What to work on
First find the line containing "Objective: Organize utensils" in the data, then set it down exactly along with every line after it, through the last.

The data
○ ○ ○ ○ ○ ○ ○
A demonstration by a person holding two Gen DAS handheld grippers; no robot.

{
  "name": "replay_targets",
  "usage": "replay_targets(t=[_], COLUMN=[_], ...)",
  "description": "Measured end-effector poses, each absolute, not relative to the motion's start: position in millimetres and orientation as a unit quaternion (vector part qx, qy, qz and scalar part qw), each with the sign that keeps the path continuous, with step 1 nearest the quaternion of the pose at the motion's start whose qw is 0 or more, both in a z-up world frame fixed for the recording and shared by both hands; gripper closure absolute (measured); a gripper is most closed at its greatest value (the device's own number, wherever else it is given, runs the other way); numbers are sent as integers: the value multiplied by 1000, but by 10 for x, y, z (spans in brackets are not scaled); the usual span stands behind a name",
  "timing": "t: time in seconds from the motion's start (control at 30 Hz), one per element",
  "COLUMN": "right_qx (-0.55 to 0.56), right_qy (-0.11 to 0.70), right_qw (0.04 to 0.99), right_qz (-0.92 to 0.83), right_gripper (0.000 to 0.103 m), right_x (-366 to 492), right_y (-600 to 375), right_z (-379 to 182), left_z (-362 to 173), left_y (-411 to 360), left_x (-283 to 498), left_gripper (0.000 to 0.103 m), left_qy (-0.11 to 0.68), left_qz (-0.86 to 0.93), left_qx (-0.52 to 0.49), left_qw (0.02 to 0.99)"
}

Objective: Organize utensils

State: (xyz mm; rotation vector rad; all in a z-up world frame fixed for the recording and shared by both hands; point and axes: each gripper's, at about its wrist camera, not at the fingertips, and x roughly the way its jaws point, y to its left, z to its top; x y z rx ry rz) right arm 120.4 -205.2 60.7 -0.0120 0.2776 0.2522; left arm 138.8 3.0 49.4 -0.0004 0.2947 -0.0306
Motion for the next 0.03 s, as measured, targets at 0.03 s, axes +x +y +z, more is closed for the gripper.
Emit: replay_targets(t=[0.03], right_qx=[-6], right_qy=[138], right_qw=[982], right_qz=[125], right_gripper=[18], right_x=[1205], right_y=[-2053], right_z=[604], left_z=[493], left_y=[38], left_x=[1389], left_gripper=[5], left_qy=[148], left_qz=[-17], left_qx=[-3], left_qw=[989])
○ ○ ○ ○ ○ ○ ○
Reply
Objective: Organize utensils

State: (xyz mm; rotation vector rad; all in a z-up world frame fixed for the recording and shared by both hands; point and axes: each gripper's, at about its wrist camera, not at the fingertips, and x roughly the way its jaws point, y to its left, z to its top; x y z rx ry rz) right arm 120.4 -205.2 60.7 -0.0120 0.2776 0.2522; left arm 138.8 3.0 49.4 -0.0004 0.2947 -0.0306
Motion for the next 0.03 s, as measured, targets at 0.03 s, axes +x +y +z, more is closed for the gripper.
Emit: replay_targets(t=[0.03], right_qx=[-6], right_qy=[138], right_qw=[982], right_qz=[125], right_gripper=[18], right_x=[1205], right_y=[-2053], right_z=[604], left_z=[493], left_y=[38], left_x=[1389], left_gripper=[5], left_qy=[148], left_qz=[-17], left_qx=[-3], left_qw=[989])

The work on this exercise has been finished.